Information given:

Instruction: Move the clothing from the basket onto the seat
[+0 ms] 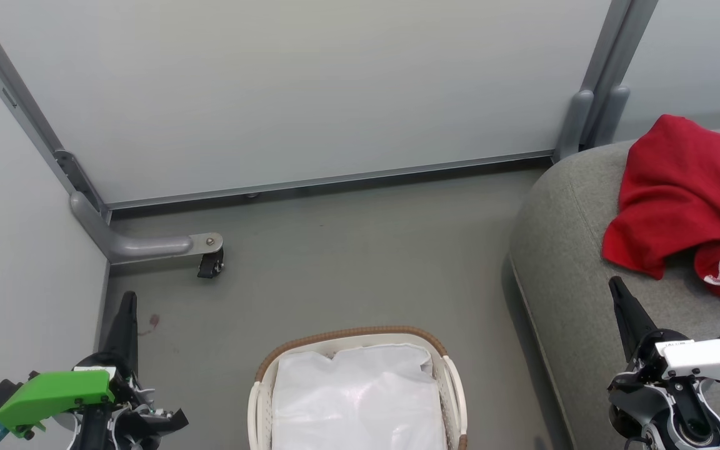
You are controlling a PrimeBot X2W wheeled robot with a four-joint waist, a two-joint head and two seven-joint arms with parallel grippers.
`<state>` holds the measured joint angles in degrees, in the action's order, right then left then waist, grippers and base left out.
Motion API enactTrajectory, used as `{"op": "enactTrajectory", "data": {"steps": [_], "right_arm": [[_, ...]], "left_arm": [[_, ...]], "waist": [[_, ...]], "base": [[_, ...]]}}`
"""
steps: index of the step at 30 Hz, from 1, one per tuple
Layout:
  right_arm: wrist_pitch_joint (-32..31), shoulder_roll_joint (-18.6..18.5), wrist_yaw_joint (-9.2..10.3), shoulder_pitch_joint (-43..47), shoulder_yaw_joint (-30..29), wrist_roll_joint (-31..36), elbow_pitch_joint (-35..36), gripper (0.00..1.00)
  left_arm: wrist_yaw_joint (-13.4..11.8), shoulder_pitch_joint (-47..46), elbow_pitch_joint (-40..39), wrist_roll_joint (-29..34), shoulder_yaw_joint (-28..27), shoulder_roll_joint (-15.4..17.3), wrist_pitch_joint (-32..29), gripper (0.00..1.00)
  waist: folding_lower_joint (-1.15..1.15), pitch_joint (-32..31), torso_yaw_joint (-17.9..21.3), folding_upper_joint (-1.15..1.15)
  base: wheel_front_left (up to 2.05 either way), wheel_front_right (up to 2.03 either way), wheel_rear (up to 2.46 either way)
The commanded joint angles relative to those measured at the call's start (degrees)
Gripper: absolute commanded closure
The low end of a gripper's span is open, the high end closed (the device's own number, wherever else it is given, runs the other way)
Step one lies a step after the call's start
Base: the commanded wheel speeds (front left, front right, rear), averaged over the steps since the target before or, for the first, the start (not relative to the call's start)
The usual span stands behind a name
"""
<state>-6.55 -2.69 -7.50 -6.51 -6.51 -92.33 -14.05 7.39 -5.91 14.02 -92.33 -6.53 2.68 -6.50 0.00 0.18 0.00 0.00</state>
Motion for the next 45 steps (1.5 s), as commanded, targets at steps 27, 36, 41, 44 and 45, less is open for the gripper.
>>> {"op": "enactTrajectory", "data": {"steps": [27, 36, 41, 44, 45], "right_arm": [[-0.18, -0.36, 0.02, 0.58, -0.12, -0.18, 0.17, 1.0], [-0.17, -0.36, 0.02, 0.59, -0.11, -0.18, 0.17, 1.0], [-0.17, -0.36, 0.02, 0.59, -0.11, -0.18, 0.17, 1.0], [-0.17, -0.36, 0.02, 0.59, -0.11, -0.18, 0.17, 1.0], [-0.17, -0.36, 0.02, 0.59, -0.11, -0.18, 0.17, 1.0]], "left_arm": [[0.24, -0.64, -0.08, -0.19, -0.11, 0.38, -0.26, 1.0], [0.24, -0.64, -0.08, -0.19, -0.12, 0.38, -0.26, 1.0], [0.24, -0.64, -0.08, -0.19, -0.12, 0.38, -0.26, 1.0], [0.25, -0.64, -0.08, -0.19, -0.12, 0.38, -0.26, 1.0], [0.25, -0.64, -0.08, -0.19, -0.12, 0.38, -0.26, 1.0]], "waist": [[0.0, 0.0, 0.0, 0.0], [0.0, 0.0, 0.0, 0.0], [0.0, 0.0, 0.0, 0.0], [0.0, 0.0, 0.0, 0.0], [0.0, 0.0, 0.0, 0.0]], "base": [[0.0, 0.0, 0.0], [0.0, 0.0, 0.0], [0.0, 0.0, 0.0], [0.0, 0.0, 0.0], [0.0, 0.0, 0.0]]}}
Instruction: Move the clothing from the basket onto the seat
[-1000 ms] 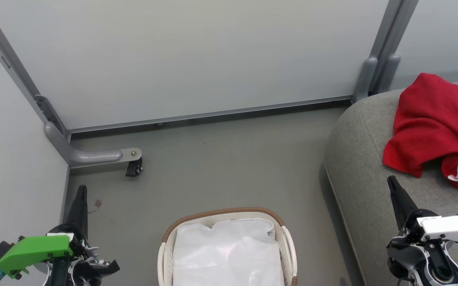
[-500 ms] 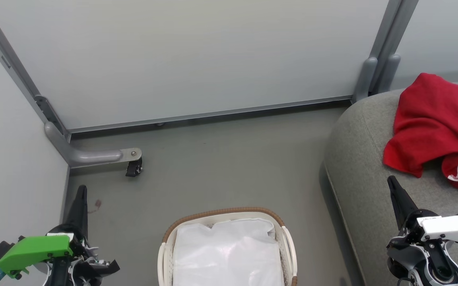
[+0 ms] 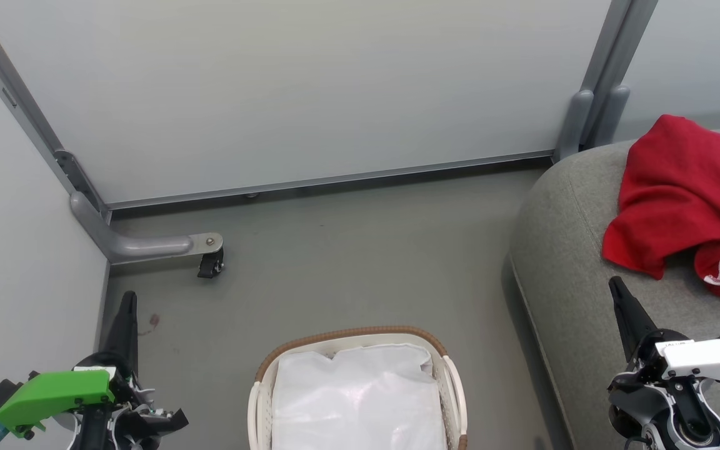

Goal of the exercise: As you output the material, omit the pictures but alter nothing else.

Written reply:
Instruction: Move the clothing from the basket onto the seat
[+0 ms] 
You are controlling a PrimeBot X2W wheeled robot with a four-joint waist, a two-joint head and two seven-joint arms with parallel grippers.
`<state>` holds the measured joint angles in degrees, in the action's order, right then left then waist, grippers and base left out.
Motion API enactTrajectory, used as `{"op": "enactTrajectory", "data": {"steps": [_], "right_arm": [[_, ...]], "left_arm": [[_, ...]], "waist": [[_, ...]], "base": [[_, ...]]}}`
"""
steps: index of the step at 30 Hz, from 1, one per tuple
Layout:
  right_arm: wrist_pitch_joint (-32..31), shoulder_roll_joint (-18.6..18.5), wrist_yaw_joint (-9.2..10.3), shoulder_pitch_joint (-43..47), shoulder_yaw_joint (-30..29), wrist_roll_joint (-31..36), elbow_pitch_joint (-35..36), gripper (0.00..1.00)
  left_arm: wrist_yaw_joint (-13.4..11.8), shoulder_pitch_joint (-47..46), elbow_pitch_joint (-40..39), wrist_roll_joint (-29..34), shoulder_yaw_joint (-28..27), shoulder_roll_joint (-15.4..17.3), wrist_pitch_joint (-32..29), gripper (0.00..1.00)
  waist: folding_lower_joint (-1.15..1.15), pitch_joint (-32..31), torso_yaw_joint (-17.9..21.3), folding_upper_joint (-1.15..1.15)
  base: wheel_front_left (up to 2.05 either way), wheel_front_right (up to 2.03 either way), wheel_rear (up to 2.46 either way)
The commanded joint angles relative to those measured at the call's start (degrees)
Gripper: absolute commanded closure
The low end of a gripper's span is open, the high end closed (the device's own number, wherever else it is given, runs the other way)
Step one lies a step after the call's start
Base: the commanded wheel speeds (front left, front right, rear), averaged over the steps since the target before or, for the first, the start (not relative to the call's start)
The usual span stands behind a name
"""
<state>-6.55 -2.69 -7.50 -6.51 -6.51 -92.33 -14.05 7.39 -5.91 14.02 -92.33 -6.53 2.68 -6.50 0.00 0.18 0.00 0.00</state>
Motion for the next 45 steps (1.5 s), as commanded, targets at steps 27, 36, 41, 44 and 45, less is open for the gripper.
>>> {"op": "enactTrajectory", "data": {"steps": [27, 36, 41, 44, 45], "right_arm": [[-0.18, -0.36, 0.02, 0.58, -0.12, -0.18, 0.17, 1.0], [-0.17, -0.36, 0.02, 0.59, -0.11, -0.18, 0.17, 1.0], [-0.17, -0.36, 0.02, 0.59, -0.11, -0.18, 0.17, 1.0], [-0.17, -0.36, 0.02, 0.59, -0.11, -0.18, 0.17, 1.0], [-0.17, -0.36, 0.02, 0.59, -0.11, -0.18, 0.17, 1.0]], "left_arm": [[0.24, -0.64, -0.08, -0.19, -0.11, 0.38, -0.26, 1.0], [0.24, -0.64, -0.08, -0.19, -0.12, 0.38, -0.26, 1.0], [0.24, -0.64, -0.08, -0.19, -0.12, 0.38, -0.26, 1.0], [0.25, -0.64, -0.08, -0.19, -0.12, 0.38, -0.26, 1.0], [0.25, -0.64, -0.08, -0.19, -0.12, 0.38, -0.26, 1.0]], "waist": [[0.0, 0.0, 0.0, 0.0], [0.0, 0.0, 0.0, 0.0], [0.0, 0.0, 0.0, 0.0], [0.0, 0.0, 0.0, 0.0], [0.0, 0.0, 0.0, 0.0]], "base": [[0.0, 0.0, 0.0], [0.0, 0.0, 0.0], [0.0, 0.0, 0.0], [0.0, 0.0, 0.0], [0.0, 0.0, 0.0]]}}
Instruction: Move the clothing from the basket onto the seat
[-1000 ms] 
[-500 ms] 
[+0 ms] 

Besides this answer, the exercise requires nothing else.